Мужчина вздрогнул, вырванный из полусна, приблизил лицо к ее обнаженной груди.
— Что, Изуня?
— Что-то со мной неладное, Хеню.
— Опять? — испугался мужчина. — Вот черт, ты должна как-то подрегулировать этот твой цикл, Иза.
— Это другое.
Мужчина выждал с минуту. Иза не продолжала.
— Что еще? — спросил он наконец.
— Хеню… Симптомом чего являются провалы в памяти?
— Почему ты спрашиваешь? С тобой такое случается?
— Последнее время — часто. Достаточно давно. После — галлюцинации. Голоса. Обман чувств.
Мужчина бросил быстрый взгляд на часы.
— Хеню.
— Слышал, — пробормотал он несколько нетерпеливо. — И что? Ты специалист. Какой твой диагноз? Anaemia cerebri? Начальные признаки шизофрении? Поражение лобных долей? Другое какое дерьмо? Иза, каждый психиатр обнаруживает у себя разного рода подобные симптомы, это просто профессиональная болезнь. Должен ли я говорить тебе, как мало мы знаем о мозге, о протекающих в нем процессах? По-моему, ты просто-напросто переработала. Ты не должна проводить столько времени со своими кошками, рядом с этой аппаратурой. Знаешь ведь, насколько все это вредно: высокие частоты, поля, излучение мониторов. Брось ты это все на какое-то время, возьми отпуск. Отдохни.
Иза приподнялась на локте. Мужчина, лежа на спине, ласкал ей грудь заученным автоматическим движением. Она не любила, когда он так делает.
— Хеню.
— А?
— Я бы хотела, чтобы ты меня обследовал. На энцефалографе или с помощью изотопов.
— Можно, почему нет? Только…
— Прошу тебя.
— Ладно.
Они помолчали.
— Хеню.
— Да?
— Эльжбета Грубер. Ты ее лечишь.
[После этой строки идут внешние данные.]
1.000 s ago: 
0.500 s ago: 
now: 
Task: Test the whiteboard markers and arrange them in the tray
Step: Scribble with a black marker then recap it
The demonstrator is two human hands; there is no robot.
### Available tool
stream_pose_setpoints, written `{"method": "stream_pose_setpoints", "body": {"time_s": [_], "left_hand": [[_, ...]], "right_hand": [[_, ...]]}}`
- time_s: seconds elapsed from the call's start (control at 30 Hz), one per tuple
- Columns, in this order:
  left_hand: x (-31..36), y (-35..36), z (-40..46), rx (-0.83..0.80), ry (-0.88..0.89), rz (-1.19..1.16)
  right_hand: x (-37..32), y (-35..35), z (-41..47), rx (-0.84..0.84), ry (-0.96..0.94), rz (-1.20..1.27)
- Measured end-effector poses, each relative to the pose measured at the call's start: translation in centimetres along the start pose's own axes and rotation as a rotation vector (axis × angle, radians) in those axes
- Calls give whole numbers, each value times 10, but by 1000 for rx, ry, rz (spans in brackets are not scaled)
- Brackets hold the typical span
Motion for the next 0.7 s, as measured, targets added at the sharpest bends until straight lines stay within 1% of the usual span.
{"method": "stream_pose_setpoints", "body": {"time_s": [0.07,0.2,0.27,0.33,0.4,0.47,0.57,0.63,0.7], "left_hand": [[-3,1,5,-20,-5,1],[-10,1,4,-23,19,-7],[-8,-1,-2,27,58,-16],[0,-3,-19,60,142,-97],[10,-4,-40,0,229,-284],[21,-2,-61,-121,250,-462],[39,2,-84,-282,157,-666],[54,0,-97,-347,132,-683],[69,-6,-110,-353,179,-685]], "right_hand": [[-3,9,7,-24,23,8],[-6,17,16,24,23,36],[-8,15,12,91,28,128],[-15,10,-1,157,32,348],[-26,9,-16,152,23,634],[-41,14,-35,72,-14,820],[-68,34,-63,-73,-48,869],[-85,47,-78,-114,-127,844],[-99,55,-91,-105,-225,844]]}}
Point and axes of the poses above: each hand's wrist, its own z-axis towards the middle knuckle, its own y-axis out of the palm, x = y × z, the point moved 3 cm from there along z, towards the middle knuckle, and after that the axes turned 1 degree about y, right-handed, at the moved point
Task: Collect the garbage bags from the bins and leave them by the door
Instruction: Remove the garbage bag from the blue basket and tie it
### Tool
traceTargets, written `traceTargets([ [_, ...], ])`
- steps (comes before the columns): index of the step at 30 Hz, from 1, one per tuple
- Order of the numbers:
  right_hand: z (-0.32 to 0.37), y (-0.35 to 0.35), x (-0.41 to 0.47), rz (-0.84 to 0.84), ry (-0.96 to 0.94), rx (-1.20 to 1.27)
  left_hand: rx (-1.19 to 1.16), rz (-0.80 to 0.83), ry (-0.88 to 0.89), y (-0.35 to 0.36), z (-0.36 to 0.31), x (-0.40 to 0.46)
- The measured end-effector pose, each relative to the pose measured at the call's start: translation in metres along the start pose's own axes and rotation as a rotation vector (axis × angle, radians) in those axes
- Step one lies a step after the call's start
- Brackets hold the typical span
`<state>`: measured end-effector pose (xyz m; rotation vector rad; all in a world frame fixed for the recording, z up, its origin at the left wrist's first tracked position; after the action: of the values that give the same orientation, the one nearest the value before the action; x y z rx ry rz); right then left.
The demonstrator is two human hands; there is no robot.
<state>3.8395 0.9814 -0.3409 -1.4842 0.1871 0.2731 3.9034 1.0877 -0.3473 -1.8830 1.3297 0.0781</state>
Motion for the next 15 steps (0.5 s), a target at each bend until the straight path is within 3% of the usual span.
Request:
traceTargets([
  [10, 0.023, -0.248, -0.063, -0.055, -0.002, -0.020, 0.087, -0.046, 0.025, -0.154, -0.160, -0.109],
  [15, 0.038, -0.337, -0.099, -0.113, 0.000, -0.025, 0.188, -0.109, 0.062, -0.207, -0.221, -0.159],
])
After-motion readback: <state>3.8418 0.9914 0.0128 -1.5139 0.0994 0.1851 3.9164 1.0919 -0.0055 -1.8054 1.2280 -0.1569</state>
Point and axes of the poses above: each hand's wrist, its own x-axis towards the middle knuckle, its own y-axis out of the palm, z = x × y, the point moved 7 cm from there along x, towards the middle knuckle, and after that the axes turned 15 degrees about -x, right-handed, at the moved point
Что с ней на самом деле?
— Тебя это интересует? Верно, слышал. Довольно странный случай, Иза. Привезли ее в шоке, с типичными признаками кровоизлияния. Почти сразу она впала в состояние комы, и с тех пор нет ни улучшений, ни каких-либо изменений. Мы склоняемся к мнению, что на шок у нее наложился воспалительный процесс.
— Encephalitis lethargica?
— Ага. А почему ты спрашиваешь?
Иза отвернулась. В окно, вместе с очередным отчаянным воем сигнализации, ворвался собачий визг, нарастающий, прерывистый.
— Ноги бы такому пообрывал, — проворчал мужчина, глянув в сторону окна. — Проблемы у него на работе или дома, а высаживается на животном, быдло!
— Вееал разорвал Завесу, — спокойно проговорила Иза.
— Что?
— Вееал. Голос истязуемого зверя. Голос отчаяния, безысходности, страха, боли, превосходящей все.
— Иза?
— Крик, который не есть крик. — Иза заговорила громче: — Вееал. Вееал разорвал Завесу. Так сказала… Эля Грубер. Она это видела.